Task directions:
Among the entries that follow, locate the line with "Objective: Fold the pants" and the line with "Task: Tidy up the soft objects". Output those lines and all lines in between, exactly, minus the pictures.

(Dataset items)
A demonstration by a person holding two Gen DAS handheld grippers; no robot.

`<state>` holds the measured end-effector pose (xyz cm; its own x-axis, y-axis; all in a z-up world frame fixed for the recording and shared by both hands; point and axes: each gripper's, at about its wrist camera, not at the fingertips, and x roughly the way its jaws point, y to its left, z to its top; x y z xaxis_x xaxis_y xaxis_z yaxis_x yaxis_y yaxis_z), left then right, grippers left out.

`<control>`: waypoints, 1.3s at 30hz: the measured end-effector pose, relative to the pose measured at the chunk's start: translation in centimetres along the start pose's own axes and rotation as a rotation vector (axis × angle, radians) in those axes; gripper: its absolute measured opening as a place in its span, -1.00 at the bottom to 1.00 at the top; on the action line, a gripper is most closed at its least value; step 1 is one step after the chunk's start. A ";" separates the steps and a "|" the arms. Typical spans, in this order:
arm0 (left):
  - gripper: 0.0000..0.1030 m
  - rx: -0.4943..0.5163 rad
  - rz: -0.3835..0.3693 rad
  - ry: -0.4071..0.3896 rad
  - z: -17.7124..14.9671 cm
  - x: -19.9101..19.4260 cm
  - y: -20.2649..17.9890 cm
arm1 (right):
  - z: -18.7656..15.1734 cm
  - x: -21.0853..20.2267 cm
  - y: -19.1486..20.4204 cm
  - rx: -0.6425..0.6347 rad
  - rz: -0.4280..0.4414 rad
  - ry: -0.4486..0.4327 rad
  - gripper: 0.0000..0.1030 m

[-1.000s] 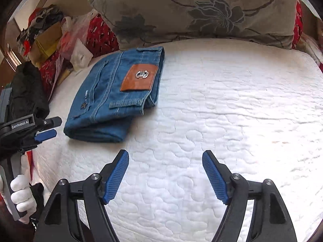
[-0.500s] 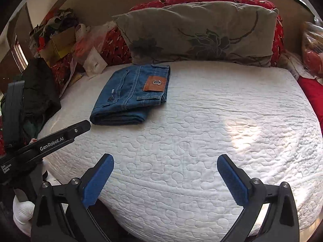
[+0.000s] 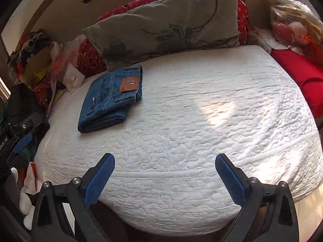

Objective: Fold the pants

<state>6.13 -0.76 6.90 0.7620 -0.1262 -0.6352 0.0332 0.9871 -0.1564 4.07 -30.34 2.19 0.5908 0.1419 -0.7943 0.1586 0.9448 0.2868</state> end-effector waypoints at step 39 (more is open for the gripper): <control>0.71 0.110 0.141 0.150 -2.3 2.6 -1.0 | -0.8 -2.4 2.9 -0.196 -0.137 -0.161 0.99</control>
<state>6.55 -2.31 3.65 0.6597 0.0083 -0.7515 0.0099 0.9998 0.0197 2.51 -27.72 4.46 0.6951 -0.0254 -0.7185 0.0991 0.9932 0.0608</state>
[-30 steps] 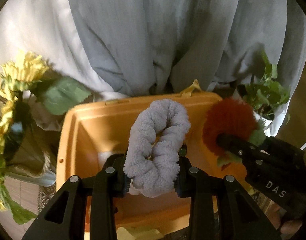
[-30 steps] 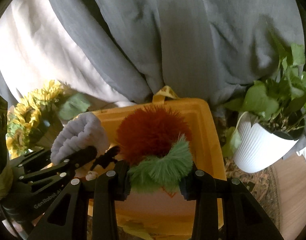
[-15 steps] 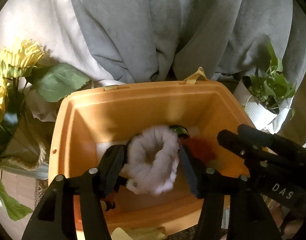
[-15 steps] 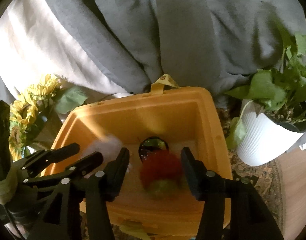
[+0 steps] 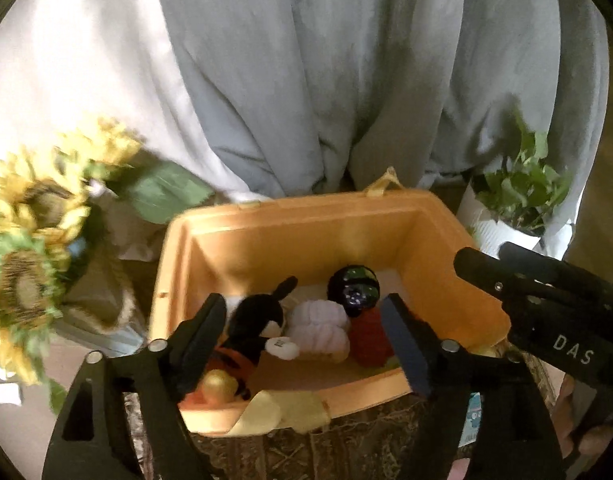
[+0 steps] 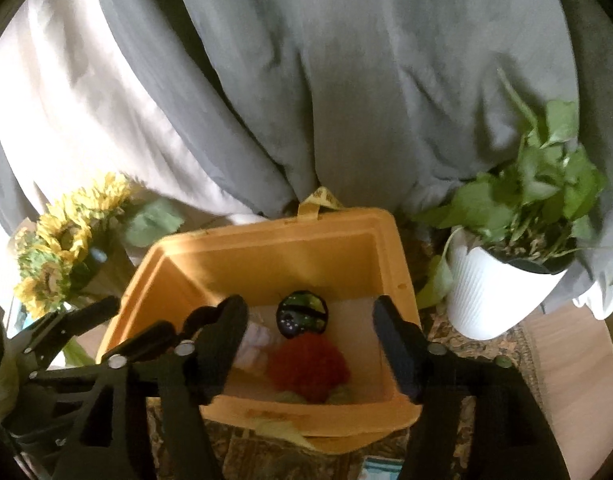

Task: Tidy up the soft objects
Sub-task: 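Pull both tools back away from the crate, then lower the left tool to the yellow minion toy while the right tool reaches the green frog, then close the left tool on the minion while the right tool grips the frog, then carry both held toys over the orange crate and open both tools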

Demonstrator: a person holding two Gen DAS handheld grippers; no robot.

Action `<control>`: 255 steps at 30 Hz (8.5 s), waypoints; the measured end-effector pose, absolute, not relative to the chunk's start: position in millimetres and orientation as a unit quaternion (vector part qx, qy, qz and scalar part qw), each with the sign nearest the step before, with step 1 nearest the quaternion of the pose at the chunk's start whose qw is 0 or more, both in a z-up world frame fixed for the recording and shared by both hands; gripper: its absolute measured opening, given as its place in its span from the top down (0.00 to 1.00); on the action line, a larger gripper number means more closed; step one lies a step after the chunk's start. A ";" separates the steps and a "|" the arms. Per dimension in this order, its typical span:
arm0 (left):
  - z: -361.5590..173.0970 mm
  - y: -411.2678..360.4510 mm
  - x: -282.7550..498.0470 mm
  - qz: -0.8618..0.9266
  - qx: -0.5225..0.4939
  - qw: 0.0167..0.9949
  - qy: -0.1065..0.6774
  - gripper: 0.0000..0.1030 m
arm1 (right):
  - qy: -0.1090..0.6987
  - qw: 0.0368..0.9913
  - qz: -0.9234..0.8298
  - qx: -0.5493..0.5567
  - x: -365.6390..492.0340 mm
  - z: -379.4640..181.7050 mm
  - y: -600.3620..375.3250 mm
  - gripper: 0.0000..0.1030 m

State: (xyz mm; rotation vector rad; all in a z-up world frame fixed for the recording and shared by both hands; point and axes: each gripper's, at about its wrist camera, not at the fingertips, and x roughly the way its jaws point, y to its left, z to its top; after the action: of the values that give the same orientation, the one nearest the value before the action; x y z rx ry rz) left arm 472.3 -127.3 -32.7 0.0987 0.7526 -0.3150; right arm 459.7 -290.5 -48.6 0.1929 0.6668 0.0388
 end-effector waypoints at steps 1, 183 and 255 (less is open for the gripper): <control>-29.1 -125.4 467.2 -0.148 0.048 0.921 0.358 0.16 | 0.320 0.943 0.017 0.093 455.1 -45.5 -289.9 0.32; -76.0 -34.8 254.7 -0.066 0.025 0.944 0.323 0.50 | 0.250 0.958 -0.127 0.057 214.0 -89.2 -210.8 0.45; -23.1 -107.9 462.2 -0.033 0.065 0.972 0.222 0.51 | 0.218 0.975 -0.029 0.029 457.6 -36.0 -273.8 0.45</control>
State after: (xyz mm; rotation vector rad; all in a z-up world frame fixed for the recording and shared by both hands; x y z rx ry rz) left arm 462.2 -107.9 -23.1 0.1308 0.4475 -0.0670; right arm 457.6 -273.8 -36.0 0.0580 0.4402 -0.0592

Answer to the problem:
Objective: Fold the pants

<state>6.13 -0.76 6.90 0.7620 -0.1262 -0.6352 0.0332 0.9871 -0.1564 4.07 -30.34 2.19 0.5908 0.1419 -0.7943 0.1586 0.9448 0.2868</state> end-effector waypoints at step 39 (more is open for the gripper): <control>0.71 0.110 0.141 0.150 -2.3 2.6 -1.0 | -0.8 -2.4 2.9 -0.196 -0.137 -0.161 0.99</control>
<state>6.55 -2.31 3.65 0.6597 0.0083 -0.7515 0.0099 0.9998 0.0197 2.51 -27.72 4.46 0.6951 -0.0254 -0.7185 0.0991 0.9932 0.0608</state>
[-30 steps] 
[-30 steps] 
[-15 steps] 
[-15 steps] 
[+0 steps] 
[+0 steps] 

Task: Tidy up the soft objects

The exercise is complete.